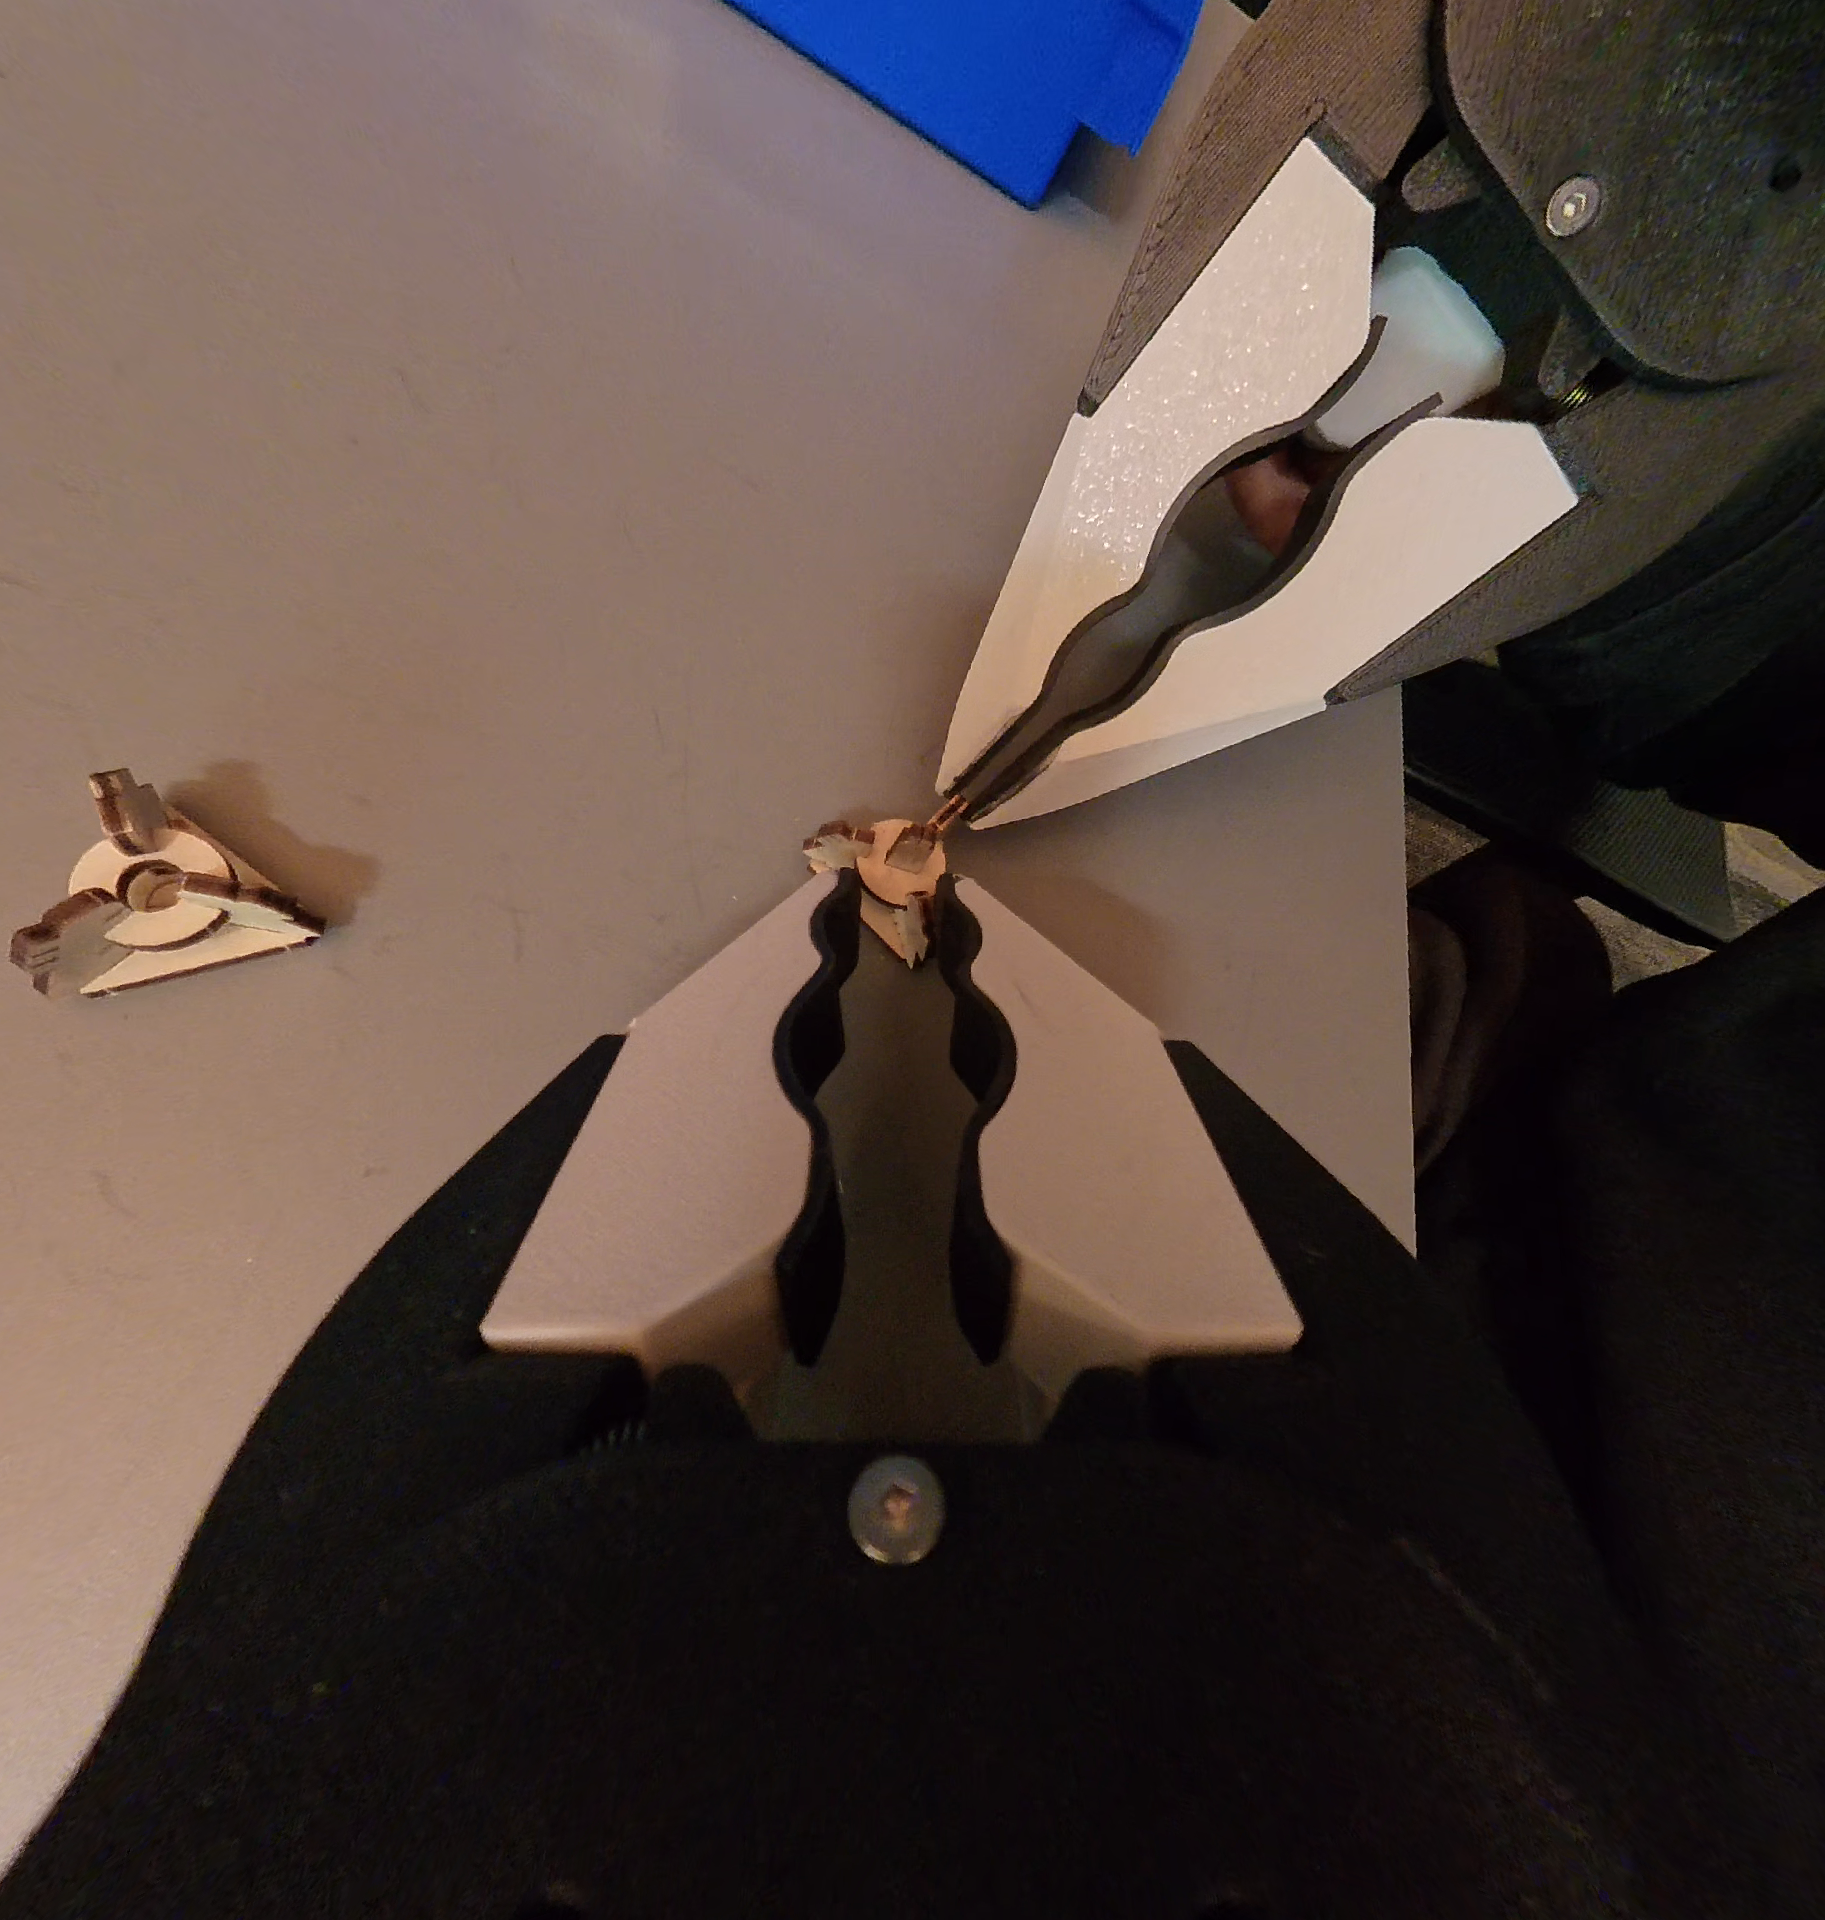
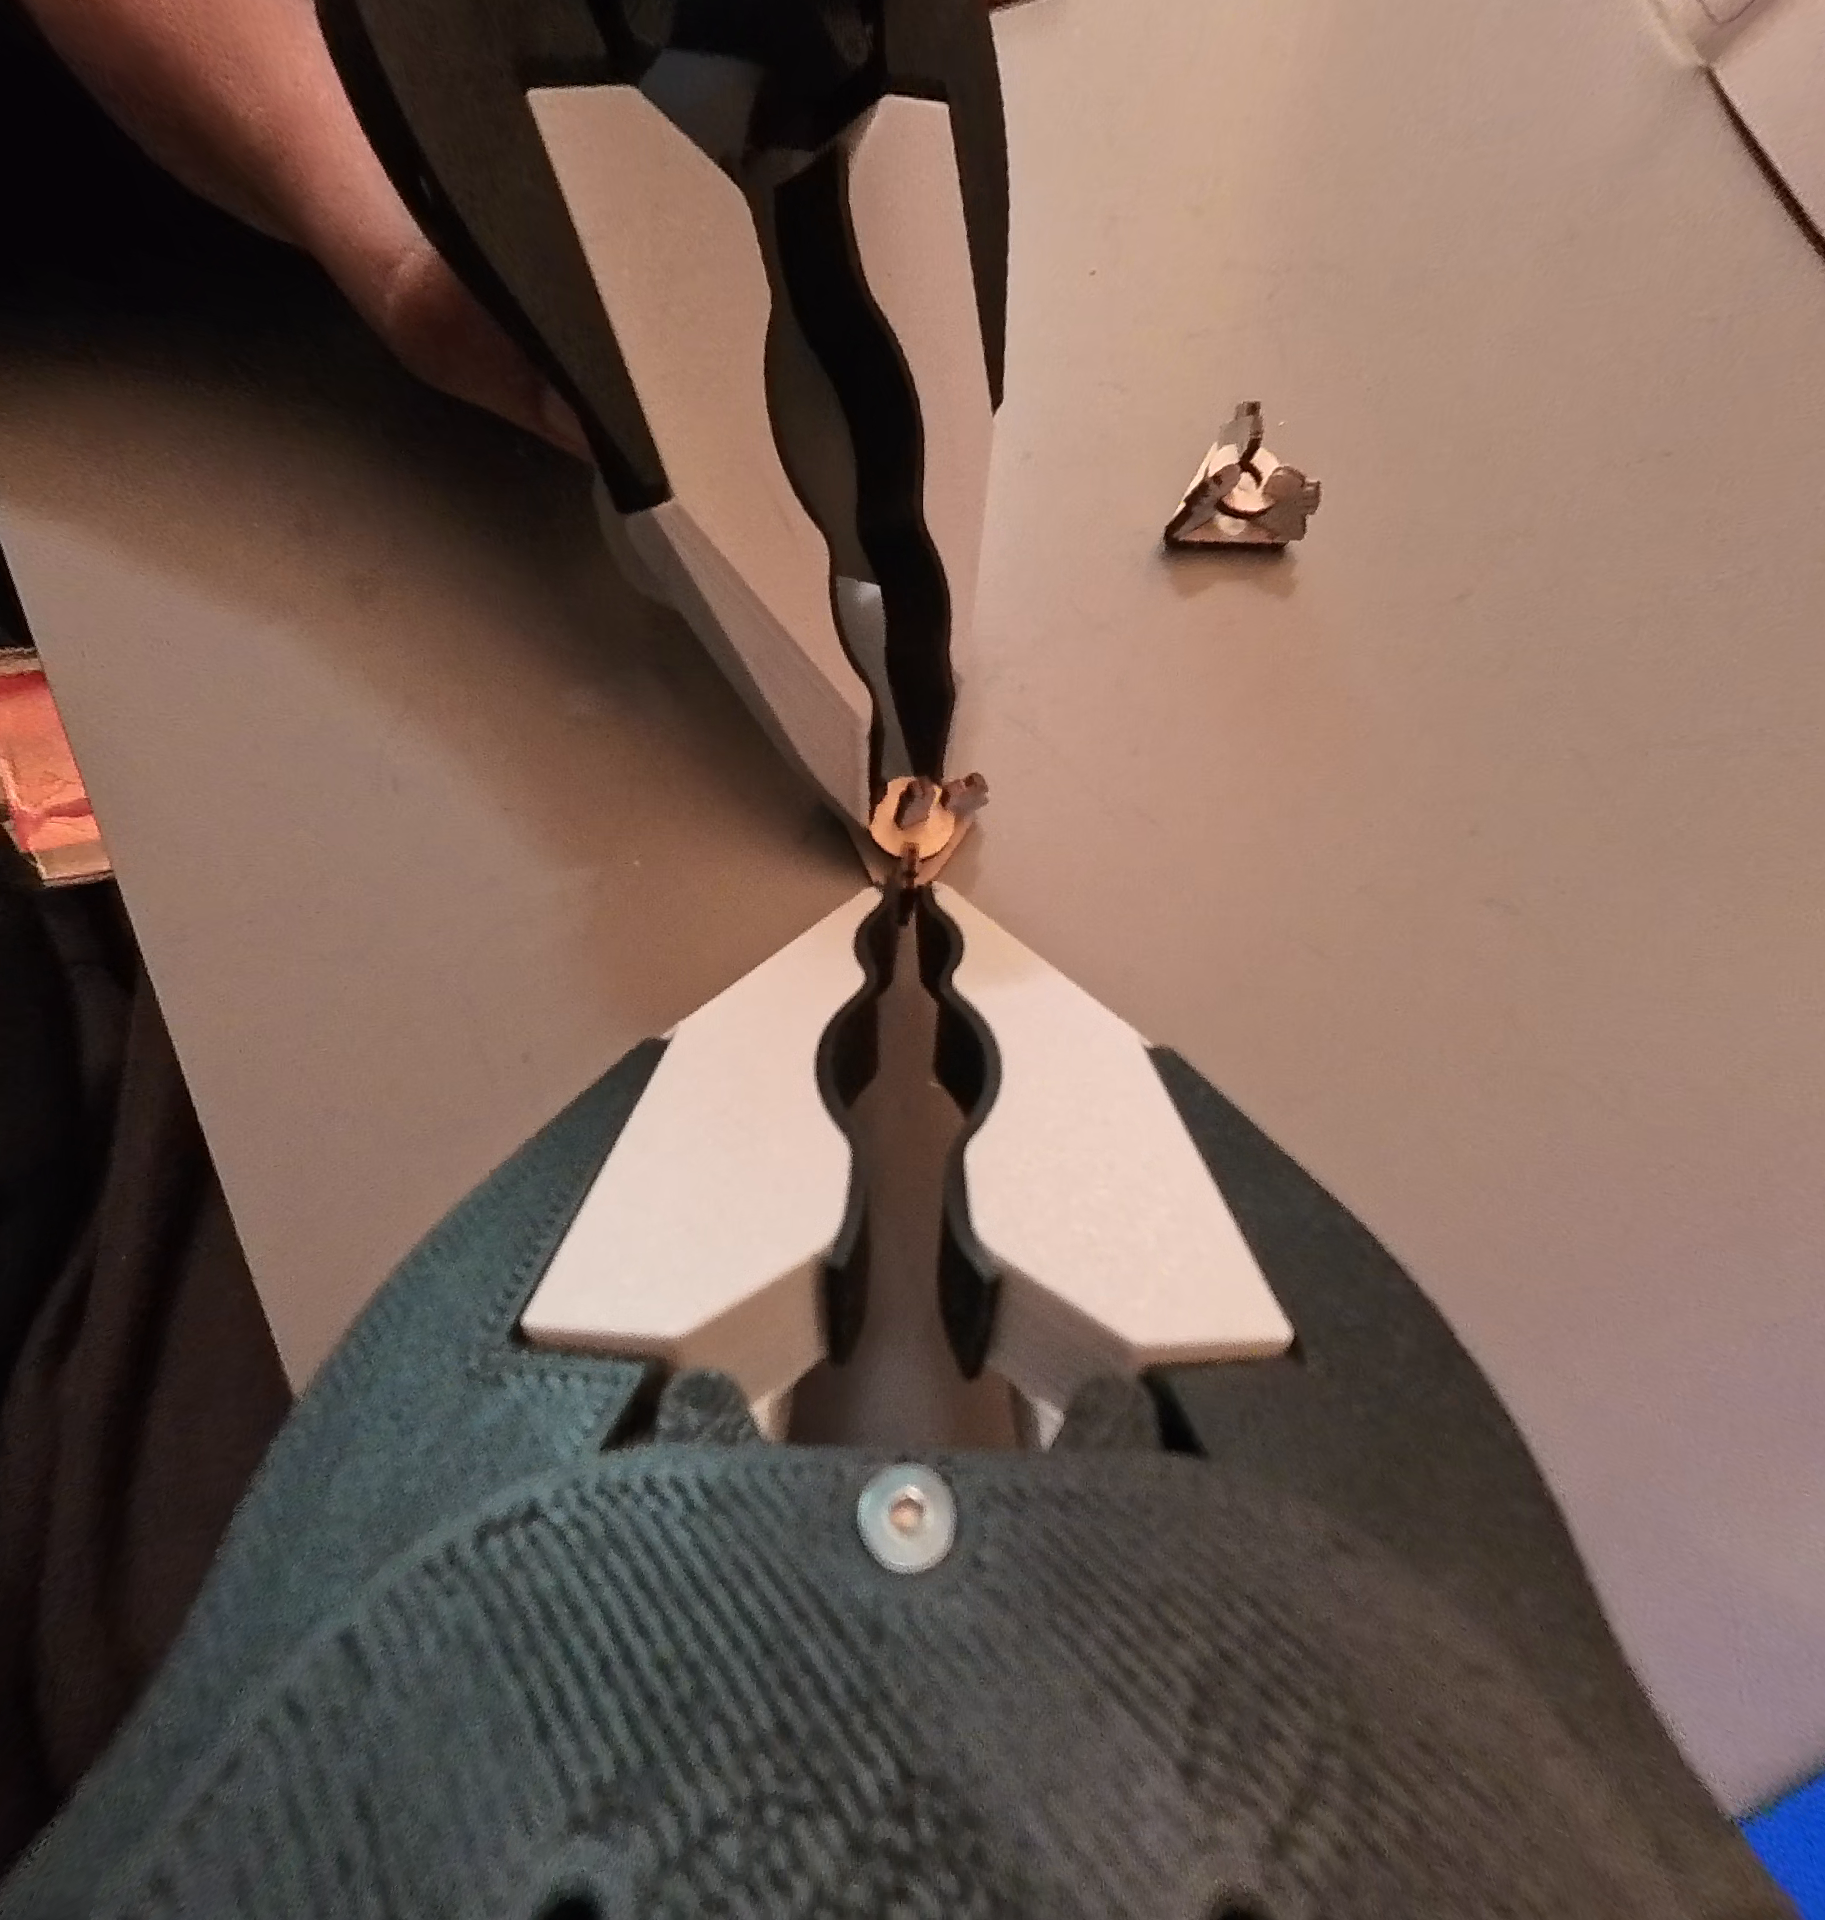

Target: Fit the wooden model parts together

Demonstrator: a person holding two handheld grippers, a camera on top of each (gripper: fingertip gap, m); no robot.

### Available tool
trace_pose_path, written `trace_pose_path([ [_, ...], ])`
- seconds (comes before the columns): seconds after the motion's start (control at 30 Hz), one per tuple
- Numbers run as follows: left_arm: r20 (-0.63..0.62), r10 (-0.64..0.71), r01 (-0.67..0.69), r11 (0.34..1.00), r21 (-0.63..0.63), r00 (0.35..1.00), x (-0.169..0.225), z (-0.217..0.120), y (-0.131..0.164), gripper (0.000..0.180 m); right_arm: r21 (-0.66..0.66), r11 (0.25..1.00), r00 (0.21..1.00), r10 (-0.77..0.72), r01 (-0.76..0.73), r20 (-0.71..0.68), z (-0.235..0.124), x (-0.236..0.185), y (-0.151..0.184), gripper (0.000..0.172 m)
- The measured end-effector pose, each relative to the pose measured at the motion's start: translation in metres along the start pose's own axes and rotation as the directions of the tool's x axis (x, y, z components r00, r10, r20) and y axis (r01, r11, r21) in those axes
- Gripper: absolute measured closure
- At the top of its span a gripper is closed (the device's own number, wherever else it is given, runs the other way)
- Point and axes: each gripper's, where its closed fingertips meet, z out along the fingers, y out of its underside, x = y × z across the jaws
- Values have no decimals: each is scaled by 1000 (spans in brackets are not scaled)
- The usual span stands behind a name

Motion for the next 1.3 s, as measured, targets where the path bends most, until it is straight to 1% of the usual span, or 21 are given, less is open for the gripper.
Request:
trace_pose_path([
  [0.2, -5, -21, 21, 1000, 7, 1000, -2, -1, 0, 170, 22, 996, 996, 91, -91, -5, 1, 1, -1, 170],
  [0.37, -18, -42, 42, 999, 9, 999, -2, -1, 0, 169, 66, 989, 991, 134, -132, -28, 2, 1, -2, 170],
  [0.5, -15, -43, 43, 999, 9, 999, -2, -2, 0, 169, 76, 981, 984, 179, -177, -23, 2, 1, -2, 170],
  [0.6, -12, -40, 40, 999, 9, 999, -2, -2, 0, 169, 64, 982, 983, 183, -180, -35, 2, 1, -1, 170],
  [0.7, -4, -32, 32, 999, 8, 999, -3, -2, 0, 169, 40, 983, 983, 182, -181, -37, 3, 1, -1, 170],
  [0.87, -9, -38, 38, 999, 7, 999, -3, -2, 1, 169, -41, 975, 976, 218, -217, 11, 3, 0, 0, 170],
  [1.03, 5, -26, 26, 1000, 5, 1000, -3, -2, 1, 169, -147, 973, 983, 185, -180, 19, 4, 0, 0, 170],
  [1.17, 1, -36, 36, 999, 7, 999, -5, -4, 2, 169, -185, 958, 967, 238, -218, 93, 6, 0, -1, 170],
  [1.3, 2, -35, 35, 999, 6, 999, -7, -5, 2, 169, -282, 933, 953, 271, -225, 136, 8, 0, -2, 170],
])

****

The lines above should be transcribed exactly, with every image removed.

*RESULT OF THE TASK*:
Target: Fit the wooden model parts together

Demonstrator: a person holding two handheld grippers, a camera on top of each (gripper: fingertip gap, m); no robot.

### Available tool
trace_pose_path, written `trace_pose_path([ [_, ...], ])`
- seconds (comes before the columns): seconds after the motion's start (control at 30 Hz), one per tuple
- Numbers run as follows: left_arm: r20 (-0.63..0.62), r10 (-0.64..0.71), r01 (-0.67..0.69), r11 (0.34..1.00), r21 (-0.63..0.63), r00 (0.35..1.00), x (-0.169..0.225), z (-0.217..0.120), y (-0.131..0.164), gripper (0.000..0.180 m); right_arm: r21 (-0.66..0.66), r11 (0.25..1.00), r00 (0.21..1.00), r10 (-0.77..0.72), r01 (-0.76..0.73), r20 (-0.71..0.68), z (-0.235..0.124), x (-0.236..0.185), y (-0.151..0.184), gripper (0.000..0.172 m)
- The measured end-effector pose, each relative to the pose measured at the motion's start: translation in metres along the start pose's own axes and rotation as the directions of the tool's x axis (x, y, z components r00, r10, r20) and y axis (r01, r11, r21) in those axes
- Gripper: absolute measured closure
- At the top of its span a gripper is closed (the device's own number, wherever else it is given, runs the other way)
- Point and axes: each gripper's, where its closed fingertips meet, z out along the fingers, y out of its underside, x = y × z across the jaws
- Values have no decimals: each is scaled by 1000 (spans in brackets are not scaled)
- The usual span stands behind a name

Motion for the next 1.3 s, as measured, targets where the path bends most, until it is straight to 1% of the usual span, or 21 are given, less is open for the gripper.
Request:
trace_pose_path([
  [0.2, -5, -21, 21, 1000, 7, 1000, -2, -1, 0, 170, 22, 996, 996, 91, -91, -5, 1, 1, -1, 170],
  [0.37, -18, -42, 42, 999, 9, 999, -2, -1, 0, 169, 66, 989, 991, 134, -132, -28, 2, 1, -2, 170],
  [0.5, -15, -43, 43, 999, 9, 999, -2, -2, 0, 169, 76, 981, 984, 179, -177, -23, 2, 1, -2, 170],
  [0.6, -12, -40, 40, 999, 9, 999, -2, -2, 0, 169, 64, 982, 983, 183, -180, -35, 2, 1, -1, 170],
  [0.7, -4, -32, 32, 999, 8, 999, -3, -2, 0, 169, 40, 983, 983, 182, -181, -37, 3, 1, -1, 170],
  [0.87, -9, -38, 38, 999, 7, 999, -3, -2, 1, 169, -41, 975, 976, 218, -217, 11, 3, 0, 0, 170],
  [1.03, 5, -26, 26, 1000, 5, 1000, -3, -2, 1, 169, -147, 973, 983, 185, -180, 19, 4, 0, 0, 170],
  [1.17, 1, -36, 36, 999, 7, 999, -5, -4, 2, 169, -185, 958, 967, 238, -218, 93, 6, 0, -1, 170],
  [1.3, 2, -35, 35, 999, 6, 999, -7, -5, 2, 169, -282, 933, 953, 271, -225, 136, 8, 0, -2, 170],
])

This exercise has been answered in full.